◆ What is expected: Lines with "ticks": how many are there in the listing below? Reply with the number only.

+-------+

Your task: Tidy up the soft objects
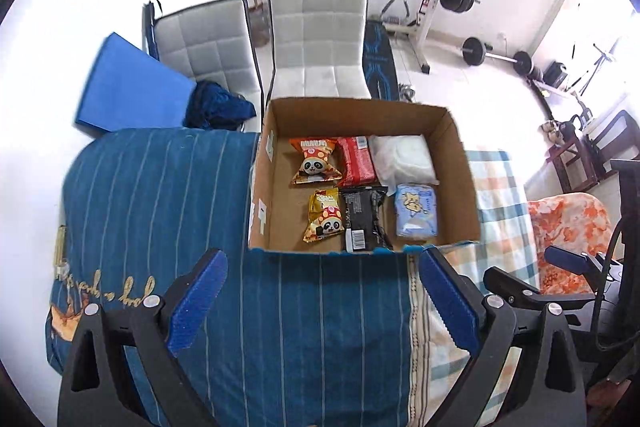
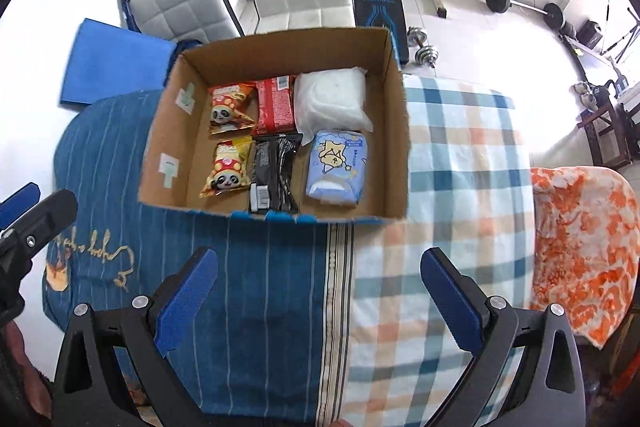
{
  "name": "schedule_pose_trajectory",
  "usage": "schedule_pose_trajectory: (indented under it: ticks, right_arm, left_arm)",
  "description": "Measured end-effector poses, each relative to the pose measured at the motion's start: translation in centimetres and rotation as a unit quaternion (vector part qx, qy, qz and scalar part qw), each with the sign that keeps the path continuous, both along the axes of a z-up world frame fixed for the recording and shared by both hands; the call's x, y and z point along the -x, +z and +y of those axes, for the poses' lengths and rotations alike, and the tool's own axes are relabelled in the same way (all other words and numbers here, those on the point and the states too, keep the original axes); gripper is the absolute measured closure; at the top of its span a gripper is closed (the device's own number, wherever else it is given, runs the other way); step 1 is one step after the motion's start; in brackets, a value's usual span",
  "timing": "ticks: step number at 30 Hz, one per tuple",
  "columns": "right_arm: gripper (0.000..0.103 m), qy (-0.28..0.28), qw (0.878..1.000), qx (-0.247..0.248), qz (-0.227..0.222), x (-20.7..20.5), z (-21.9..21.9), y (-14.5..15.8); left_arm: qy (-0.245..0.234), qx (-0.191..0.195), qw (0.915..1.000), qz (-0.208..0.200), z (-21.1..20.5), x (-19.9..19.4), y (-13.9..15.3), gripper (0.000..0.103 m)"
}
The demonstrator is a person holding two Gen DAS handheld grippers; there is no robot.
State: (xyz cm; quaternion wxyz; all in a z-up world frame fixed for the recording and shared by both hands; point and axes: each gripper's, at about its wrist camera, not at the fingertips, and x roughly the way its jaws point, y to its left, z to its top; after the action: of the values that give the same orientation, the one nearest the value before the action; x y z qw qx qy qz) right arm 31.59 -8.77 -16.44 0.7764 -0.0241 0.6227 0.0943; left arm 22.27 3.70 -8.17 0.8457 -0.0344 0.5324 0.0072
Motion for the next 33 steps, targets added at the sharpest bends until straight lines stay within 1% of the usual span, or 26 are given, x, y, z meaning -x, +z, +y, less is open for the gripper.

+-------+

◆ Answer box: 2